Data in this exercise.
-- -- --
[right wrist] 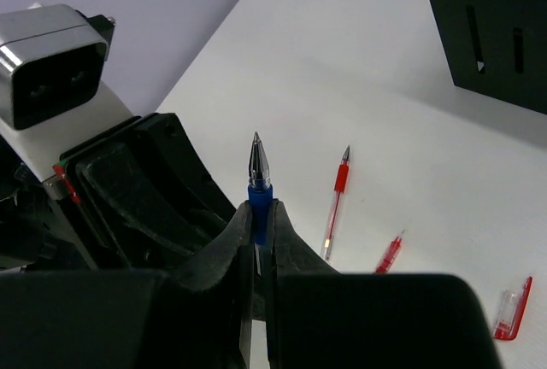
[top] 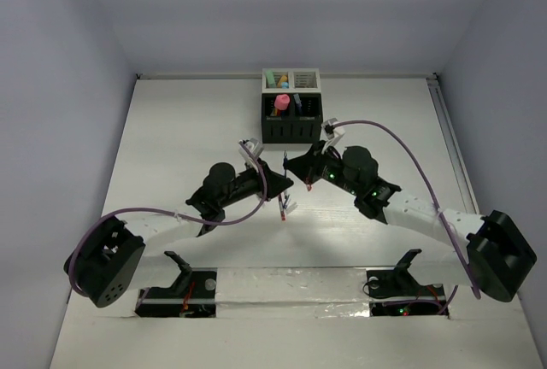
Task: Sort the stationery into containers
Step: Move the pen cap to the center of the board.
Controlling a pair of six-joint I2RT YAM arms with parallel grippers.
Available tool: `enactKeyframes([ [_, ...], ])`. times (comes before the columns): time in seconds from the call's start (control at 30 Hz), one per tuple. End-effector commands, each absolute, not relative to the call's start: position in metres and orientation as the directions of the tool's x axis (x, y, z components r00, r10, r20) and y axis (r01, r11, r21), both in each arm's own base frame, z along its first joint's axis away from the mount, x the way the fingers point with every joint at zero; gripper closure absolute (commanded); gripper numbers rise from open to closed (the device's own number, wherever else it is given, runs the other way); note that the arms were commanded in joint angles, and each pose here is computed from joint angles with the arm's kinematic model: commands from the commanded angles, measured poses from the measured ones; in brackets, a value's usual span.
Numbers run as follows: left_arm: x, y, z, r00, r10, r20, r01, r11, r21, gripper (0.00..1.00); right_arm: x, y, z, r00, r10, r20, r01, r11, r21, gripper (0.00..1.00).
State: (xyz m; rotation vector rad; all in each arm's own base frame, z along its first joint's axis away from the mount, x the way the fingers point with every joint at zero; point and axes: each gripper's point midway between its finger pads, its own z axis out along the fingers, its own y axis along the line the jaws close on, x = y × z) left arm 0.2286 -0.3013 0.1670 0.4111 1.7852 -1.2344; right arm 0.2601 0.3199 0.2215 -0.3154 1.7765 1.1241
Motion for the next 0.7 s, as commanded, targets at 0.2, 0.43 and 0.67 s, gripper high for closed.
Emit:
enactKeyframes([
  [0.2, 0.232, -0.303, 0.194, -0.462, -0.236, -0.855, 0.744, 0.422, -0.518, 1.00, 0.267, 0.312, 0.247, -0.426, 0.317, -0.847, -0.626, 0.572, 0.529, 1.00],
  [0.43, 0.239, -0.291, 0.200, -0.411, -0.235, -0.881, 0.727, 0.498, -0.472, 1.00, 0.261, 0.297, 0.262, -0.350, 0.151, -0.925, -0.678, 0.641, 0.361, 0.48],
  [0.67, 0.253, -0.257, 0.213, -0.333, -0.313, -0.889, 0.629, 0.629, -0.457, 1.00, 0.258, 0.270, 0.233, -0.387, 0.057, -0.920, -0.685, 0.651, 0.328, 0.79],
])
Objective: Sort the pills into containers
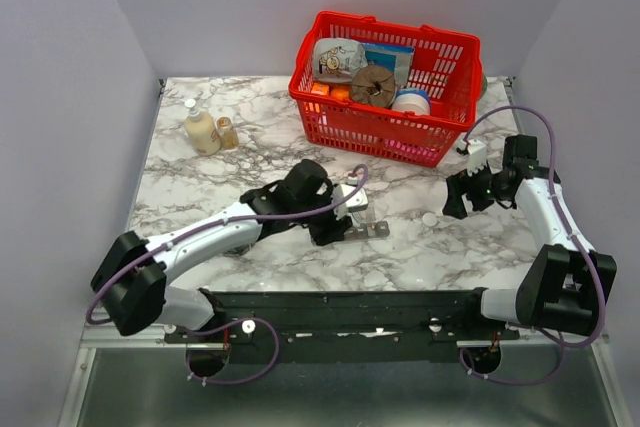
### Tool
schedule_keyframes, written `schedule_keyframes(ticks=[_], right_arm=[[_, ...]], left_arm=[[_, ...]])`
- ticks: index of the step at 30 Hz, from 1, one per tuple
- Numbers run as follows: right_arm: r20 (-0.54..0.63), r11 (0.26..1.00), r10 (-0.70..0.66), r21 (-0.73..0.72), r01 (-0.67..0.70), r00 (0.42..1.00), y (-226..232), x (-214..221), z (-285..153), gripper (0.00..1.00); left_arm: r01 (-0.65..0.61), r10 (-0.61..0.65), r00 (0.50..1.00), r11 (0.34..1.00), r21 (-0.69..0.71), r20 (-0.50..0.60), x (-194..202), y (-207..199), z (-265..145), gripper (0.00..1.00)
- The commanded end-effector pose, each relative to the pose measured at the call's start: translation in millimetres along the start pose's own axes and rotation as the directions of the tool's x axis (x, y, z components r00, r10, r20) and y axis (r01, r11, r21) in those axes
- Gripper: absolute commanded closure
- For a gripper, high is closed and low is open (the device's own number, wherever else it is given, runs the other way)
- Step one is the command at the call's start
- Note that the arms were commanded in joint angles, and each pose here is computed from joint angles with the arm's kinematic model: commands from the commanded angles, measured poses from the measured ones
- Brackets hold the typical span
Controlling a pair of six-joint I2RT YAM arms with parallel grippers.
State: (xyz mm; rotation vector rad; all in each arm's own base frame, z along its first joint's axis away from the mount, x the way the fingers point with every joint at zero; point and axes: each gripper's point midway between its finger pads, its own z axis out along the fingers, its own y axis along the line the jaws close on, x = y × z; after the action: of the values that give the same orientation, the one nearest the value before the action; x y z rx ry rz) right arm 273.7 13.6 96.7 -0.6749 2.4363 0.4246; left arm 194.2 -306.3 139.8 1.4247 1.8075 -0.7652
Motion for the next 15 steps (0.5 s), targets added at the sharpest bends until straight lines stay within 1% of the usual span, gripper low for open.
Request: schedule_keyframes(ticks=[1, 5, 6, 8, 9, 11, 12, 14, 15], right_arm=[[0.004, 1.000, -0.008, -0.029, 0.008, 1.000, 5, 1, -3, 0.06], [0.013, 1.000, -0.013, -0.024, 0.013, 1.000, 6, -1, -5, 0.06], [0.013, 1.000, -0.017, -0.024, 0.018, 1.000, 6, -1, -6, 0.06], [0.015, 1.000, -0.018, -0.024, 0.018, 1.000, 6, -2, -6, 0.06], [0.014, 1.000, -0.016, -0.025, 0.016, 1.000, 6, -2, -6, 0.06], [0.017, 0.999, -0.020, -0.024, 0.021, 1.000, 7, -2, -7, 0.06], [0.018, 0.999, -0.023, -0.024, 0.023, 1.000, 7, -3, -7, 0.06], [0.022, 0.999, -0.023, -0.024, 0.023, 0.999, 8, -3, -8, 0.06], [0.023, 0.999, -0.025, -0.025, 0.025, 0.999, 8, -3, -8, 0.06]], left_arm=[[-0.081, 0.081, 0.970, 0.997, 0.011, -0.231, 35, 1, 4, 1.00], [-0.100, 0.108, 0.931, 0.994, 0.040, -0.349, 55, -3, 22, 1.00], [-0.112, 0.117, 0.926, 0.993, 0.037, -0.358, 52, -1, 25, 1.00], [-0.101, 0.111, 0.905, 0.994, 0.046, -0.411, 62, -2, 31, 1.00], [-0.108, 0.118, 0.903, 0.993, 0.049, -0.412, 55, -2, 35, 1.00], [-0.096, 0.109, 0.869, 0.994, 0.051, -0.483, 67, -1, 40, 1.00], [-0.104, 0.114, 0.868, 0.993, 0.046, -0.483, 59, 0, 43, 1.00], [-0.087, 0.095, 0.841, 0.995, 0.040, -0.532, 66, 1, 45, 1.00], [-0.090, 0.094, 0.843, 0.995, 0.034, -0.529, 61, 3, 47, 1.00]])
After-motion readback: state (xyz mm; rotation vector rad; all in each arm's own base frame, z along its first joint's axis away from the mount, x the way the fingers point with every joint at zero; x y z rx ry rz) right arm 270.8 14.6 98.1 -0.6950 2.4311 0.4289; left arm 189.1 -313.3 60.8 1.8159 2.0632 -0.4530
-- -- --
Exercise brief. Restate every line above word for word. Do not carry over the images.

Answer section.
[right wrist] 
[top] 
Task: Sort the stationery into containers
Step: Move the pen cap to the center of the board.
Controlling a pair of six-joint I2RT YAM arms with parallel grippers.
Available tool: `enactKeyframes([ [_, ...], ])`. times (comes before the columns): time in seconds from the call's start (control at 30 Hz), one per tuple. End-effector commands, each absolute, not relative to the call's start: position in metres and orientation as the directions of the tool's x axis (x, y, z components r00, r10, r20) and y axis (r01, r11, r21), both in each arm's own base frame, z along its first joint's axis away from the mount, x the way the fingers point with every joint at zero; gripper closure absolute (commanded); gripper numbers rise from open to closed (the device's own number, wherever else it is given, runs the other way); note that the arms were commanded in joint angles, and each pose here is computed from joint angles with the arm's kinematic model: commands from the commanded angles, measured poses from the measured ones; in brackets, a value's usual span.
Numbers run as follows: left_arm: x, y, z, r00, r10, r20, r01, r11, r21, gripper (0.00..1.00); right_arm: x, y, z, r00, r10, r20, r01, r11, r21, gripper (0.00..1.00).
State: (xyz m; rotation vector rad; all in each arm's own base frame, z along its first joint's axis away from the mount, x the way the fingers point with every joint at zero; point and axes: each gripper's point midway between its finger pads, its own z axis out along the fingers, its own y axis along the line the jaws close on, x = y × z) left arm 0.2286 -0.3013 0.1670 0.4111 1.7852 -1.2344; right arm 0.2601 0.3199 0.2215 -0.3154 1.7765 1.1241
Motion for the next 0.7 s, as commanded, targets at 0.2, 0.43 and 0.67 s, gripper high for closed.
Emit:
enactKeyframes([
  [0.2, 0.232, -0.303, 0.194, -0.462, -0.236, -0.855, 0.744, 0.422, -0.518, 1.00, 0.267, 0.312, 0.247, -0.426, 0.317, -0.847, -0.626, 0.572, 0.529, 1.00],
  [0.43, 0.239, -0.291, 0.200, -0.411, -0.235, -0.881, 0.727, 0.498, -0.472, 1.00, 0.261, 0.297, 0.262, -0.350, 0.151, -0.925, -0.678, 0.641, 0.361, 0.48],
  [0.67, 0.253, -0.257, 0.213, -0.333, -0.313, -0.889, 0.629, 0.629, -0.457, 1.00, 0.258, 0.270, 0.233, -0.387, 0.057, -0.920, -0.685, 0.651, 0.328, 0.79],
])
Objective: Sort the pills into containers
### Tool
schedule_keyframes, written `schedule_keyframes(ticks=[_], right_arm=[[_, ...]], left_arm=[[_, ...]])`
- ticks: index of the step at 30 Hz, from 1, one per tuple
- Numbers run as follows: right_arm: r20 (-0.54..0.63), r11 (0.26..1.00), r10 (-0.70..0.66), r21 (-0.73..0.72), r01 (-0.67..0.70), r00 (0.42..1.00), y (-226..232), x (-214..221), z (-285..153), gripper (0.00..1.00); left_arm: r01 (-0.65..0.61), r10 (-0.61..0.65), r00 (0.50..1.00), r11 (0.34..1.00), r21 (-0.69..0.71), r20 (-0.50..0.60), x (-194..202), y (-207..199), z (-265..145), gripper (0.00..1.00)
- The commanded end-effector pose, each relative to the pose measured at the call's start: translation in millimetres along the start pose's own axes and rotation as the directions of the tool's x axis (x, y, z components r00, r10, r20) and y axis (r01, r11, r21) in those axes
- Gripper: absolute commanded closure
- For a gripper, high is closed and low is open (the device's own number, wherever else it is given, runs the other way)
- Step one is the command at the call's start
- Note that the arms were commanded in joint angles, and each pose here is computed from joint angles with the arm's kinematic model: commands from the commanded angles, measured poses from the measured ones
- Brackets hold the typical span
Controlling a pair of six-joint I2RT YAM arms with parallel grippers.
State: (xyz mm; rotation vector rad; all in each arm's own base frame, z along its first joint's axis away from the mount, x the way the fingers point with every joint at zero; point and axes: each gripper's point midway between its finger pads, its own z axis out along the fingers, its own y axis along the line the jaws close on, x = y × z; after the action: of the values that give the same orientation, the one nearest the value before the action; x y z rx ry rz) right arm 273.7 13.6 96.7 -0.6749 2.4363 0.4246; left arm 194.2 -306.3 139.8 1.4247 1.8075 -0.7652
Motion for the next 15 steps (0.5 s), targets added at the sharpest bends until straight lines stay within 1% of the usual span, gripper low for open.
Request: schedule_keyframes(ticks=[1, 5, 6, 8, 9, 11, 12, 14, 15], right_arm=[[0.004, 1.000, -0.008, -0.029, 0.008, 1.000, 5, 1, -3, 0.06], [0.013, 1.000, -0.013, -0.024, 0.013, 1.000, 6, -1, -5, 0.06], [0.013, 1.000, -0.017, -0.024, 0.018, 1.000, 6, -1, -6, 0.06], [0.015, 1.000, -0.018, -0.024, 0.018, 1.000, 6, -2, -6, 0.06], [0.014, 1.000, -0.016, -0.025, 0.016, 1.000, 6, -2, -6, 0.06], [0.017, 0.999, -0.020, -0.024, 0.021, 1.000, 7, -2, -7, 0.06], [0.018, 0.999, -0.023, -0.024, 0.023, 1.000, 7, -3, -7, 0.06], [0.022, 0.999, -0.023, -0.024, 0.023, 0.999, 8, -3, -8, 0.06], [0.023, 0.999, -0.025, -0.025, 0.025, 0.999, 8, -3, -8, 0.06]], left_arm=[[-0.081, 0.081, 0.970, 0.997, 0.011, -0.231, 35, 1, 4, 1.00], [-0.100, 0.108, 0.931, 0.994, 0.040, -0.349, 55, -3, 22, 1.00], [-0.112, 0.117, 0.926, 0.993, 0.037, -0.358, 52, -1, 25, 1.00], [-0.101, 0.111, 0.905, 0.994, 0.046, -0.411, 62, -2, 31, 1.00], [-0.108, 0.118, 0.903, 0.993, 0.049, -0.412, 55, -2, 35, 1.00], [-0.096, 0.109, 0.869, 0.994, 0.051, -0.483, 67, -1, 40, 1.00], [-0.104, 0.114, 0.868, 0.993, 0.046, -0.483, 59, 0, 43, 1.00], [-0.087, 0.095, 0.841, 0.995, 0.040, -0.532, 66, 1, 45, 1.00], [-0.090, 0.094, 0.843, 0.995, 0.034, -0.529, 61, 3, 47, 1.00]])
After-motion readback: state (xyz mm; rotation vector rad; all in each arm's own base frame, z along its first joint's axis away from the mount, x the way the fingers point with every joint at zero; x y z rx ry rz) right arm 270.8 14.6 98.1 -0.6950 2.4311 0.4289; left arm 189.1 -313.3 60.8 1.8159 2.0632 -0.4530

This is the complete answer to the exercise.